** Data to process follows **

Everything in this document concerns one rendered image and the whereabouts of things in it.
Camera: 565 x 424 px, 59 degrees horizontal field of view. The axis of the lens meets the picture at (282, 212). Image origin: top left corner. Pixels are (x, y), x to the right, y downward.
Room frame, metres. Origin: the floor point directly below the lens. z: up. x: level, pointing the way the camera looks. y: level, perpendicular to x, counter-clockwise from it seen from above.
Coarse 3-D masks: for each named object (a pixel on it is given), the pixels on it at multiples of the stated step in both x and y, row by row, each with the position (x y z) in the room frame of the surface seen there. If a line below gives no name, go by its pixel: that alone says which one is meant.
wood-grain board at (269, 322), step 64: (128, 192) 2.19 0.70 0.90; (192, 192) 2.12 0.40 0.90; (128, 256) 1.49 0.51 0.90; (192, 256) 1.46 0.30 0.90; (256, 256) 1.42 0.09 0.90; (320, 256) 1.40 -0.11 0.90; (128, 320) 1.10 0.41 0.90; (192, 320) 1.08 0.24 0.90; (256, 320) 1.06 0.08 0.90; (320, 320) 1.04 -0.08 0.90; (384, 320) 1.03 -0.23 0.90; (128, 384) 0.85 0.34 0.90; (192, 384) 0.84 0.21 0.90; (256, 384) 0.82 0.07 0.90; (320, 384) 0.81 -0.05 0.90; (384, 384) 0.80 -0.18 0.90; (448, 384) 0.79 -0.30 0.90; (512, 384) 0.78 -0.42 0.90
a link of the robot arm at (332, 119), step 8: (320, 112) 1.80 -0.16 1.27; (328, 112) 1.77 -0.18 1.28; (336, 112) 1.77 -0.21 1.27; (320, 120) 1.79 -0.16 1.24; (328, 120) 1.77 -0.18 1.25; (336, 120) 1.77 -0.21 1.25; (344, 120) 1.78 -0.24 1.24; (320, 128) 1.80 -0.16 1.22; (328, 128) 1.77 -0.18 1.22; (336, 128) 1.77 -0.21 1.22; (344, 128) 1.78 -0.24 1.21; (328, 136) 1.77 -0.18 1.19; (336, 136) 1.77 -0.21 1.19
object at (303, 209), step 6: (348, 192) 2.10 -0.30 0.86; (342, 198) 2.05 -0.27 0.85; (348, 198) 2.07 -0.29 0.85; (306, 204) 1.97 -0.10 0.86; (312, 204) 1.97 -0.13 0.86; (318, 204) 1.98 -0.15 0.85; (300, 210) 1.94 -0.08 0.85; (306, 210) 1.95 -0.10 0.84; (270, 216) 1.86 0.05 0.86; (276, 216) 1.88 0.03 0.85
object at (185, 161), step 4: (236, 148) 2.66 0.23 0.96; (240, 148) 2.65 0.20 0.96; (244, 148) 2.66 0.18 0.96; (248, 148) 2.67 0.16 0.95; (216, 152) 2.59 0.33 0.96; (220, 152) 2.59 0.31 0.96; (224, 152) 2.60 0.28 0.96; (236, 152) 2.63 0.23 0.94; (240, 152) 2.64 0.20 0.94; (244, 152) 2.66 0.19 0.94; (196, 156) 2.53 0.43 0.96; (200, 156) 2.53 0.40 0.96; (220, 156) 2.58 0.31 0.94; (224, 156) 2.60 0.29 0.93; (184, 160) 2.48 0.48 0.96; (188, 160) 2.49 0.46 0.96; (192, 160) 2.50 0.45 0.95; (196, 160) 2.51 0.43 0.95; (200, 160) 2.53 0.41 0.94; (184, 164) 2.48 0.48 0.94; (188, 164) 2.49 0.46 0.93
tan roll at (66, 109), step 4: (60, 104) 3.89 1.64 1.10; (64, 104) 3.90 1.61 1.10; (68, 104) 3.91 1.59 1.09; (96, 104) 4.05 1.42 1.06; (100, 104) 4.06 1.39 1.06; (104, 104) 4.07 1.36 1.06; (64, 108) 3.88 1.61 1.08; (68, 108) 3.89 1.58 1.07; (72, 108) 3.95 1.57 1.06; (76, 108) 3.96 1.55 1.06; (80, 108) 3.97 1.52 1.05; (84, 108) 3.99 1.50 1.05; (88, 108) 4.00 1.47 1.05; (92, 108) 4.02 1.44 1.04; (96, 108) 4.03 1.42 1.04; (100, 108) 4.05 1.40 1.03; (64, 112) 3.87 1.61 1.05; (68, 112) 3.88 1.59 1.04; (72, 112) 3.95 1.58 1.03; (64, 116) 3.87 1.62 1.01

** End of Data to process **

* **Problem requirements**: Set down, exactly as they appear, the lines above from the first one to the line that holds "Coarse 3-D masks: for", both included, please, and no others.

* **Completed task**:
Everything in this document concerns one rendered image and the whereabouts of things in it.
Camera: 565 x 424 px, 59 degrees horizontal field of view. The axis of the lens meets the picture at (282, 212). Image origin: top left corner. Pixels are (x, y), x to the right, y downward.
Room frame, metres. Origin: the floor point directly below the lens. z: up. x: level, pointing the way the camera looks. y: level, perpendicular to x, counter-clockwise from it seen from above.
Coarse 3-D masks: for each named object (a pixel on it is given), the pixels on it at multiples of the stated step in both x and y, row by row, each with the position (x y z) in the room frame of the surface seen there. If a line below gives no name, go by its pixel: that alone says which one is meant.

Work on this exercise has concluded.